- _About this exercise_: Go line by line through the entries and show those that hold the string "gray".

- _Items from a data source_:
BEGIN

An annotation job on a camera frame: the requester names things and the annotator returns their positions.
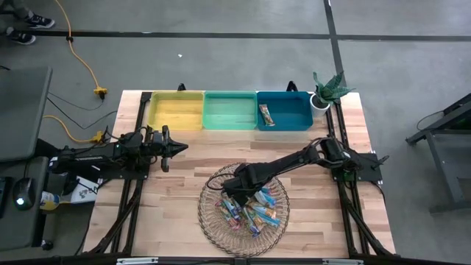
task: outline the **wooden table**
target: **wooden table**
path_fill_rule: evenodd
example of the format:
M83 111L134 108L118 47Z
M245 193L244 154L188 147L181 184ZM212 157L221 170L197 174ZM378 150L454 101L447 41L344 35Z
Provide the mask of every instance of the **wooden table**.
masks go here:
M113 129L114 135L132 132L142 91L123 91ZM358 152L371 149L360 96L342 98L350 146ZM337 117L333 111L336 128ZM170 136L189 148L170 160L170 172L160 163L151 167L144 182L133 255L227 256L204 236L198 223L197 203L203 185L212 173L236 162L269 162L302 149L311 139L327 135L325 116L314 119L305 132L172 131ZM347 257L339 193L330 171L304 166L279 176L286 187L291 214L286 233L275 248L261 257ZM123 180L113 180L99 190L84 251L95 247L116 220ZM371 183L359 183L365 222L386 249L394 252L383 198ZM360 251L358 229L352 220L355 245ZM124 226L121 247L127 226Z

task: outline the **yellow plug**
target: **yellow plug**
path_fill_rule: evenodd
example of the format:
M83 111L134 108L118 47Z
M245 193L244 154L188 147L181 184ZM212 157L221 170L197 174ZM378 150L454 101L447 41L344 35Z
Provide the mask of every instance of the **yellow plug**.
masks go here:
M108 89L97 86L93 92L100 96L100 99L105 100L105 95L108 93Z
M104 136L103 132L98 131L98 132L96 132L96 135L90 139L90 142L99 143L99 142L103 141L103 136Z

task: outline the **gray floor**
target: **gray floor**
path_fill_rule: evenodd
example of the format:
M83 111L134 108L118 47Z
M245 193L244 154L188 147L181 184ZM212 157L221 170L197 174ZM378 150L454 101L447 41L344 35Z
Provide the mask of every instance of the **gray floor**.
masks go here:
M321 0L62 0L72 27L139 32L328 33ZM28 1L37 13L65 21L53 1ZM471 2L466 0L331 0L337 32L363 35L471 35ZM431 216L431 206L447 202L445 186L425 143L404 139L423 116L470 92L471 43L341 41L348 85L361 93L374 149L391 158L383 166L384 190L397 253L405 257L469 263L471 212ZM60 103L81 124L115 110L124 89L282 90L294 80L312 91L311 72L330 78L335 67L328 40L75 38L76 51L109 89L104 107L85 112ZM93 81L64 38L39 38L34 46L0 40L2 65L49 65L51 91L93 107ZM60 114L47 105L48 114ZM89 138L114 116L81 130ZM77 146L60 125L45 120L41 138L56 146ZM64 209L48 218L51 252L0 252L0 259L73 254L83 237L90 206ZM81 233L70 227L81 227Z

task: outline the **person's foot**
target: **person's foot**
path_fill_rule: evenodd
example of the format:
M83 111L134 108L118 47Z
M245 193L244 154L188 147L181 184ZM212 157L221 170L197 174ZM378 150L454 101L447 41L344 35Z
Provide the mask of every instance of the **person's foot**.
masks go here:
M29 11L29 15L24 19L31 29L50 29L56 23L50 18L44 18Z
M36 41L36 37L34 35L21 33L11 27L7 29L7 38L9 38L12 42L21 45L33 44Z

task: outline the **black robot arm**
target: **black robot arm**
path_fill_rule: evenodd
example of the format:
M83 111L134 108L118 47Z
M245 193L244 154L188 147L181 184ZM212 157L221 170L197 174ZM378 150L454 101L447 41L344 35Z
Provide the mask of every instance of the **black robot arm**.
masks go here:
M273 177L309 164L328 169L356 169L356 163L348 151L335 138L318 138L302 150L270 163L242 164L234 171L234 178L222 184L223 191L234 198L239 205L245 205L255 192Z
M84 149L69 149L66 146L51 159L49 169L57 174L75 173L90 180L132 179L161 157L160 167L168 172L168 159L187 149L188 145L173 141L167 126L162 127L162 132L145 127L141 129L146 129L145 138L140 130L136 130L121 135L116 142L105 146Z

END

- _Response_:
task: outline the **gray floor**
target: **gray floor**
Provide the mask of every instance of the **gray floor**.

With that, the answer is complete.